Check each line of the data below for the word "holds", then extract the ones that have it.

[Dataset excerpts]
_____
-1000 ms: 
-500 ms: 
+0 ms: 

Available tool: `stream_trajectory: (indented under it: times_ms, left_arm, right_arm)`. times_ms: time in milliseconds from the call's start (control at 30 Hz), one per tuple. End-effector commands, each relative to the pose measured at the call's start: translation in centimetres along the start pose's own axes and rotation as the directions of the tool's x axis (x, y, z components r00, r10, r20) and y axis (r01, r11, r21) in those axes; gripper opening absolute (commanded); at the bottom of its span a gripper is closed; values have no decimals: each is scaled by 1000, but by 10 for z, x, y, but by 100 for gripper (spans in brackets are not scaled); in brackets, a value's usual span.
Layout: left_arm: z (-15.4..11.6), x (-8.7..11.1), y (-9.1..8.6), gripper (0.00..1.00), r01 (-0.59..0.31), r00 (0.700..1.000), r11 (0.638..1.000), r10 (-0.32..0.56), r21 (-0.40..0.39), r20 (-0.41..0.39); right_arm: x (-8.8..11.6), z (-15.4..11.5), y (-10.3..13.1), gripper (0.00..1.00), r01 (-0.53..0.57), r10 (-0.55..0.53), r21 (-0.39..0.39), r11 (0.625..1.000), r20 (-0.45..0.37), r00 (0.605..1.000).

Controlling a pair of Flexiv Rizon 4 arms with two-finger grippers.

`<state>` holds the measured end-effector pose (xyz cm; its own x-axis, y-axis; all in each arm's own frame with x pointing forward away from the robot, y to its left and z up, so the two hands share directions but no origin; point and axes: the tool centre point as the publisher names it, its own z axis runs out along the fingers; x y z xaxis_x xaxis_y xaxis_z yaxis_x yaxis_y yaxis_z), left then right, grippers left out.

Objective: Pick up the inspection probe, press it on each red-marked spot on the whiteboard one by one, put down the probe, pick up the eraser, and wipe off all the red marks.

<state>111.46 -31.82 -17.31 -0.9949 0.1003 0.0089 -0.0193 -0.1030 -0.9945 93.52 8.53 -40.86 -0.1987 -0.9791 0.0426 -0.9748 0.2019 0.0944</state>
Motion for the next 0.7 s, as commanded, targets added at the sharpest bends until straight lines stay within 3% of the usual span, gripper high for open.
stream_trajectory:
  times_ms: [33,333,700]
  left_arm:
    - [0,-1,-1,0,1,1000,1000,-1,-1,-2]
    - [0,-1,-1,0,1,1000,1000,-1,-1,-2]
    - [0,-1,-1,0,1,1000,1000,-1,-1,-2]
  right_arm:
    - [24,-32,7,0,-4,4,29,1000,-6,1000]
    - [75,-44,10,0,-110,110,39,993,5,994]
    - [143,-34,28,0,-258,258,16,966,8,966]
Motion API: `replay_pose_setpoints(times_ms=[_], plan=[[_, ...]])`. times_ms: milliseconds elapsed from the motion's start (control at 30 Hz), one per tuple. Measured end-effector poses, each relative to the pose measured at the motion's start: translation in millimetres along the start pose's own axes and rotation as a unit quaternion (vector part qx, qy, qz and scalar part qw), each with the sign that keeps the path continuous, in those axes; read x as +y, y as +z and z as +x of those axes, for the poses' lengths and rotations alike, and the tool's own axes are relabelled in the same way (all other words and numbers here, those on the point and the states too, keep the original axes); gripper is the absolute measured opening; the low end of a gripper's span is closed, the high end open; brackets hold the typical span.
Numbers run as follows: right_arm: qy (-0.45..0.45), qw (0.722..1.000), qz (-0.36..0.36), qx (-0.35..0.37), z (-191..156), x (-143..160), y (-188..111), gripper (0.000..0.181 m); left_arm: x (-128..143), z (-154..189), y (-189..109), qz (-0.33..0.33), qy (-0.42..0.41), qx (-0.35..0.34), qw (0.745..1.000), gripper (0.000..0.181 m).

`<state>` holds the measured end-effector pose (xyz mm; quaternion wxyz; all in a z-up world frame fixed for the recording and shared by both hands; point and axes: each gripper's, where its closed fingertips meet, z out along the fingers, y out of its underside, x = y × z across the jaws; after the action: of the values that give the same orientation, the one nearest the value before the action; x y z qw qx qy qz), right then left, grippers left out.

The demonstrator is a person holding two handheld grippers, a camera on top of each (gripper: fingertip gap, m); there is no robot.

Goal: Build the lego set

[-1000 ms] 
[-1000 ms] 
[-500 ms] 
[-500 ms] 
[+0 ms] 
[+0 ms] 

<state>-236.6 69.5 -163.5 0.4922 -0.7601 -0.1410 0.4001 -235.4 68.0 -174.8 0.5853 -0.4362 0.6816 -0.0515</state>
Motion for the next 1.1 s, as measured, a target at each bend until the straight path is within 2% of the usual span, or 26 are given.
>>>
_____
§ **EXERCISE RESULT**:
`<state>` holds the measured end-effector pose (xyz cm; its own x-axis, y-axis; all in each arm's own frame with x pointing forward away from the robot, y to its left and z up, so the two hands share directions but no origin; point and axes: the tool centre point as the publisher names it, its own z axis runs out along the fingers; x y z xaxis_x xaxis_y xaxis_z yaxis_x yaxis_y yaxis_z), left then right, grippers left out.
`<state>` holds the measured end-effector pose (xyz mm; quaternion wxyz; all in a z-up world frame fixed for the recording and shared by both hands; point and axes: each gripper's, where its closed fingertips meet, z out along the fingers, y out of its underside, x = y × z across the jaws; after the action: of the values that give the same orientation, the one nearest the value before the action; x y z qw qx qy qz), right then left, grippers left out.

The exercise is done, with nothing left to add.